Chief Executive’s Message – Friday 30 March

 

When we developed our 2020 vision in 2015 we decided to distinguish between safety and quality.  I have described this since in all sorts of ways.  But looking to the year ahead, 2018/19, which starts next week, I wanted again to draw out that distinction, explain why I think it matters, and to mention some important projects and ideas that you or your colleagues are doing that reinforce a sense that as a Trust we are focused on patients first.  Money will follow good quality.  New buildings and IT are hygiene factors, albeit very important ones.  It is a safety culture and improving outcomes that best sums up what we are and should be working to deliver together.  Safety is about core standards, quality comes from a team drive to be better tomorrow than we were yesterday.

It is fantastic that we have been shortlisted for a national award for the work teams have done on our Safety Plan.  Every single day we are seeing focused effort to make sure that checks are done for patients.  Unity will help us with that when we install it, finally, this summer, because it will lock in certain key checks such as VTE assessments as a so-called “hard stop”.  Given the safety implications of a missed check that must be right.  Our Medicine & Emergency Care Group are now reporting weekly, as part of the Consistency of Care programme, their audits of 35 patients per ward against key additional care standards, including care rounds, MUST and falls assessments.  Our A&E teams’ quality scorecard tells us all about how frequently we are reviewing and tackling pain during someone’s stay in the department, as well as the frequency of our Sepsis screening – just to name check two metrics.  In each case the message the 6000 or so of us not directly involved in that work ought to know is that this Trust is focused relentlessly on the basics of care.  Thank you to the 1000 or so of our colleagues who are making changes to achieve consistent success.  I know that within D26 we have seen changes made by Joy Walker and her team to discharge practices, and within paediatric A&E on both acute sites we have a huge focus on improvements over the next fortnight on key clinical indicators.

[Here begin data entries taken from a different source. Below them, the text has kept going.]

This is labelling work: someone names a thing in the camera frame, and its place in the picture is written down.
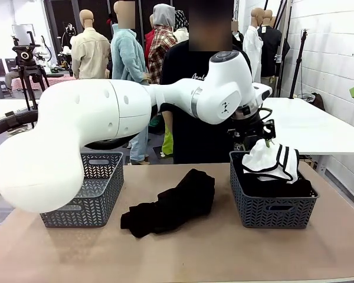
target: robotic arm
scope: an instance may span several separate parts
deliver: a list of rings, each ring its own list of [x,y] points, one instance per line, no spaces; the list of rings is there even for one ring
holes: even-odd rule
[[[270,94],[270,87],[252,84],[247,62],[237,51],[213,56],[205,81],[56,84],[42,94],[36,127],[0,145],[0,195],[30,212],[58,209],[75,197],[83,183],[80,149],[140,132],[148,126],[153,106],[160,110],[163,103],[174,104],[204,122],[219,124],[234,113],[237,119],[254,116]]]

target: empty basket
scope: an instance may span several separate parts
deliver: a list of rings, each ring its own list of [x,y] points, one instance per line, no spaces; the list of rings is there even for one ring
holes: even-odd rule
[[[247,228],[306,228],[319,194],[312,188],[310,196],[303,198],[259,198],[246,195],[234,167],[234,162],[241,163],[245,154],[230,153],[231,188],[242,225]]]
[[[109,220],[123,185],[123,153],[82,153],[84,182],[67,205],[42,213],[48,228],[102,227]]]

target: gray hood
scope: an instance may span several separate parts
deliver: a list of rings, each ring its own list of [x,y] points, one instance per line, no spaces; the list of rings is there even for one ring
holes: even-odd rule
[[[157,4],[153,7],[153,24],[175,26],[175,7],[167,4]]]

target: red plaid jacket
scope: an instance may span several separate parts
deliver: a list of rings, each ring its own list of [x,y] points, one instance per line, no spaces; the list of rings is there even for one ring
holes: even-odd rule
[[[151,83],[159,84],[161,69],[166,52],[177,44],[173,35],[173,28],[166,25],[155,25],[155,37],[152,41],[148,56],[148,70],[151,75]]]

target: patterned hat
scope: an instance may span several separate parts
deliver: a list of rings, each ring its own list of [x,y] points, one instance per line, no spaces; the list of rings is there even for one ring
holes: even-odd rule
[[[179,28],[187,28],[189,26],[189,22],[185,17],[185,14],[181,10],[176,10],[175,11],[176,15],[176,24],[175,24],[175,30]]]

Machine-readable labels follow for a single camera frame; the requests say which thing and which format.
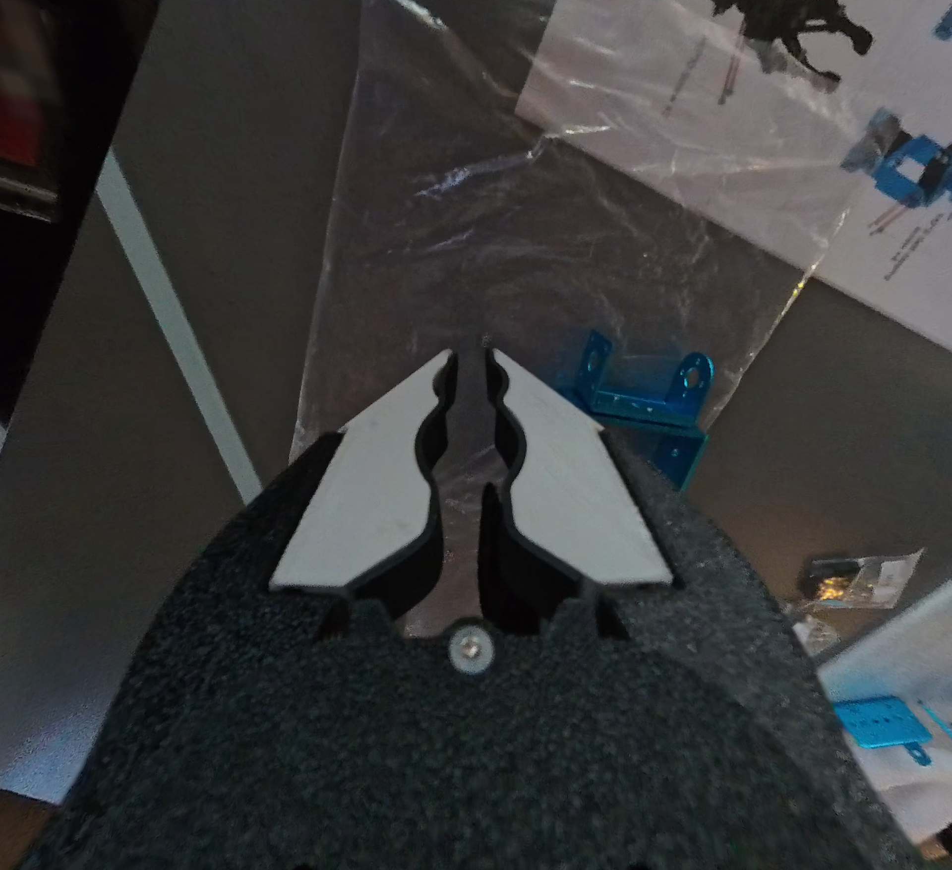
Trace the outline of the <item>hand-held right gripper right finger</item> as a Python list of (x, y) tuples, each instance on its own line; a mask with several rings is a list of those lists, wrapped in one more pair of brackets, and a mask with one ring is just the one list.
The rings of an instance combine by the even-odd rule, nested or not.
[(485, 355), (494, 445), (506, 468), (482, 494), (478, 588), (484, 618), (538, 636), (566, 602), (669, 591), (676, 574), (587, 413), (497, 348)]

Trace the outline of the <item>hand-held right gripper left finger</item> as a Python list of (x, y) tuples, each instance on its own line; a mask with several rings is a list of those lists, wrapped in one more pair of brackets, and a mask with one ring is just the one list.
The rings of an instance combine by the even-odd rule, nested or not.
[(269, 591), (375, 600), (398, 619), (434, 589), (444, 560), (434, 467), (457, 367), (441, 351), (321, 439), (327, 466)]

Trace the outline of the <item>small blue flanged metal bracket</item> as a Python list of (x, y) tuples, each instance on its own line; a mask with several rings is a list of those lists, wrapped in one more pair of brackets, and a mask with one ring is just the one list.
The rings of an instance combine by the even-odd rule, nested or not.
[(715, 365), (701, 352), (688, 354), (659, 395), (612, 386), (605, 381), (613, 342), (591, 330), (571, 393), (592, 416), (689, 428), (696, 424), (715, 376)]

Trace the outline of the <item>pile of small screw bags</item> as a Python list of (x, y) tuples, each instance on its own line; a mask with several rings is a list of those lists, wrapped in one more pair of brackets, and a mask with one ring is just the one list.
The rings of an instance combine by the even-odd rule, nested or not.
[(839, 643), (839, 633), (823, 613), (895, 609), (925, 551), (920, 546), (908, 552), (806, 561), (796, 580), (797, 598), (782, 607), (806, 655), (815, 659)]

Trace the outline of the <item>clear plastic bag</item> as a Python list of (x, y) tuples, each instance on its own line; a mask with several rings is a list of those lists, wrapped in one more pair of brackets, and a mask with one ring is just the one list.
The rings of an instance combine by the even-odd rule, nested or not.
[(709, 3), (362, 0), (292, 458), (451, 348), (460, 508), (481, 349), (561, 386), (590, 328), (623, 378), (707, 353), (717, 417), (839, 234), (851, 113)]

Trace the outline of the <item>white paper under plate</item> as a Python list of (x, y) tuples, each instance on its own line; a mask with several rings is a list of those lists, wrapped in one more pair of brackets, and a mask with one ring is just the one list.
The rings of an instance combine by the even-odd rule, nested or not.
[(905, 743), (847, 743), (880, 800), (914, 844), (936, 838), (951, 819), (951, 583), (822, 664), (818, 677), (834, 705), (895, 698), (918, 725)]

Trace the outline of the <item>blue perforated metal plate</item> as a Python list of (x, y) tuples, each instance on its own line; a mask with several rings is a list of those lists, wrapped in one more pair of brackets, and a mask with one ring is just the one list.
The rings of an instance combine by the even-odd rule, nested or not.
[(930, 767), (925, 745), (932, 735), (899, 697), (837, 701), (833, 709), (844, 730), (863, 749), (901, 747), (918, 765)]

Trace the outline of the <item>white printed instruction sheet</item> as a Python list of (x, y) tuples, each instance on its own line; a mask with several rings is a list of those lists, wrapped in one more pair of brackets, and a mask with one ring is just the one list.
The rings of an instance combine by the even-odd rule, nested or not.
[(517, 114), (950, 349), (950, 0), (556, 0)]

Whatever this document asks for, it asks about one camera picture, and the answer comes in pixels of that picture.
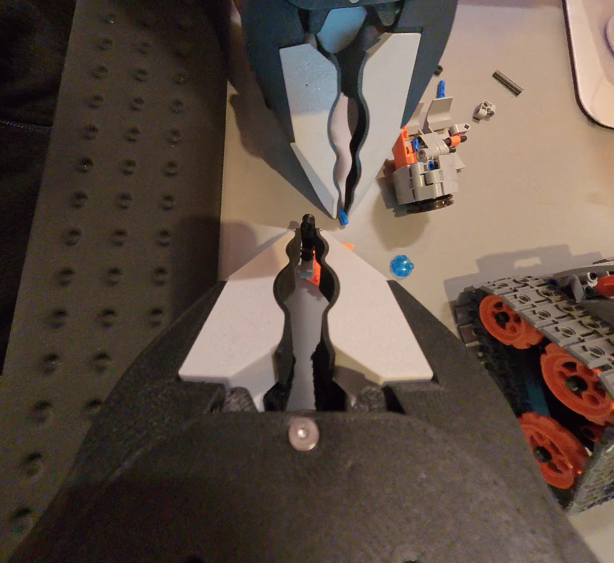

When we look at the data from Medicine & Emergency Care, and this point would apply elsewhere, we need to be crystal clear on the exam question.  We should be suspicious if every audit shows 100% compliance every time.  Yet we should not expect for basics of care that 85% is good enough, busy as we are.  Instead the point of the matrons’ shift by shift handover focus must be on peers challenging each other, spotting omissions, and fixing them there and then.  Put differently, errors will happen.  The mark of a safe culture is whether we act on that rapidly.  And rapidly means on that shift, or the next one.  We do not need action plans or trajectories or summits to do that.  This is about feedback, conversations, development and accountability.  It. is exactly that ethos which meant that last week, for the first time since teams began collating data at the beginning of February, we had no red-rated discharges from our hospital wards into our community beds.  Congratulations to Tammy Davies and her teams for their feedback work, and to nursing colleagues, and our doctors and therapists, in medicine for the improvement.  This work has shone a light on issues of concern to many, but we have begun to tackle it.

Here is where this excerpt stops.